SOHAN SINGH Vs. SURAT SINGH

Decided On October 16, 1985
SOHAN SINGH Appellant
V/S
SURAT SINGH Respondents

JUDGEMENT

(1.) It may be stated at the outset that the original summons issued to the petitioner is not available on the record of the trial Court. So, the crucial question for both the courts below was whether the testimony of the petitioner as AW 1 and his son Saran Jeet Singh, who was the only other witness examined by him to the effect that the petitioner was never served with the summons in the suit should be believed as against the judicial order dated 11.7.74 recording that deft.

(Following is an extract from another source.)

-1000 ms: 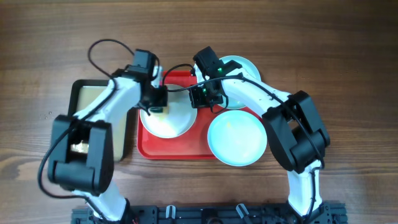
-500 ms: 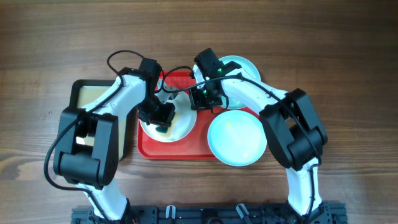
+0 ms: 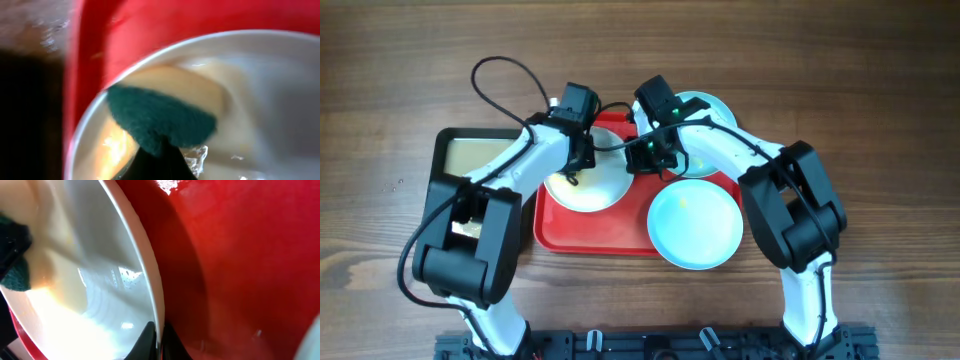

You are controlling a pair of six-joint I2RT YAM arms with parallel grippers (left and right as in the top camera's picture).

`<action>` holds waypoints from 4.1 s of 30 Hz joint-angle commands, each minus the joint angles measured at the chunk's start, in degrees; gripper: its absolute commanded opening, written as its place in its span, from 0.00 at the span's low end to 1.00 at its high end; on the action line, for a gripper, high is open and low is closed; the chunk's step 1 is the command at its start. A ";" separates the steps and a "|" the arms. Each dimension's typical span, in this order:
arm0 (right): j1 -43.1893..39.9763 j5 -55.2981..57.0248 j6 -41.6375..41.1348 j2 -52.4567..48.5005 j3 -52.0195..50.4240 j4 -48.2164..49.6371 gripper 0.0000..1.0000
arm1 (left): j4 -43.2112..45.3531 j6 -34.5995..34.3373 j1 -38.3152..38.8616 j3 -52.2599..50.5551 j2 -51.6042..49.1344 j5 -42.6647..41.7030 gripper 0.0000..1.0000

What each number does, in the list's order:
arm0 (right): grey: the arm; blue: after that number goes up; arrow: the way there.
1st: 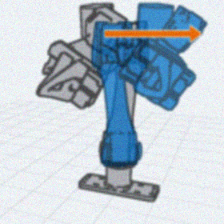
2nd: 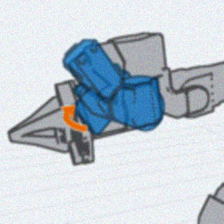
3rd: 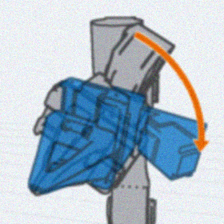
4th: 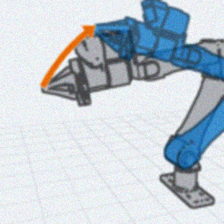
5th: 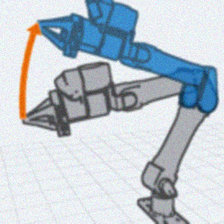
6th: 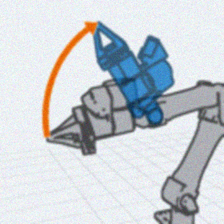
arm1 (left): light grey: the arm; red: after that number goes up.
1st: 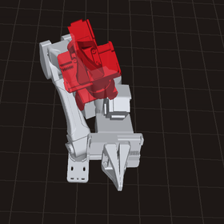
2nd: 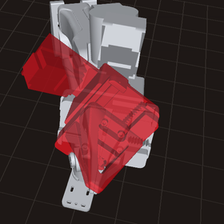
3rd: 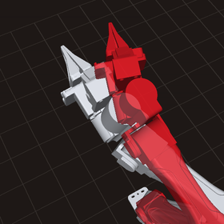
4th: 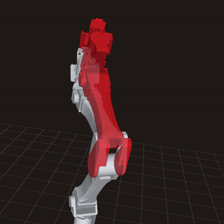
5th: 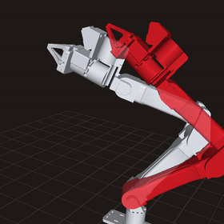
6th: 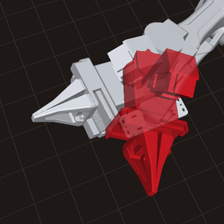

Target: Clean dirty plates on tray and stack at the side

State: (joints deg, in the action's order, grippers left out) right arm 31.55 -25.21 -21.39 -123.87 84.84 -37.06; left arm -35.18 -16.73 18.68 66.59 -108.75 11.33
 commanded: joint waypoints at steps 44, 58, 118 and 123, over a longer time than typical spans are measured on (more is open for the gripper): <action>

No. 3 had been served with the summons but was not present. On a consideration of the evidence on record both the courts below have given concurrent finding that petitioner No. 1 had been duly served as recorded in the aforesaid order. It may be noticed here that there is also a note in the sheet just below the order dated 4.5.74 showing that defts. 1, 2 and 4 had not been served whereas deft. No. 3 had been served personally. The learned counsel for the petitioner has, therefore, canvassed with considerable fervour that the courts below have slipped into a grave error in not believing the evidence of the petitioner and his son, both of whom denied receipt of summons in the suit in categorical, terms. To be precise his line of argument is that order dt. 11.7.74 was apparently passed by the court on the basis of the note recorded by the Reader to which I have already alluded. So, the presumption of correctness, if any, touching to the said order was intrinsically weak and it was abundantly rebutted by denial on oath of the receipt of summons by the petitioner, and his son ; more so when the process server, who had delivered the summons and effected service on the petitioner, was not even examined. The learned counsel has also taken me through the evidence of the Decree Holder-Surat Singh to bring home the point that he is a rank liar and his evidence that service was effected on the petitioner personally in his presence is not at all worthy of credence especially when he was not able to tell the name of process server who had accompanied him for effecting service of the summons on the petitioner.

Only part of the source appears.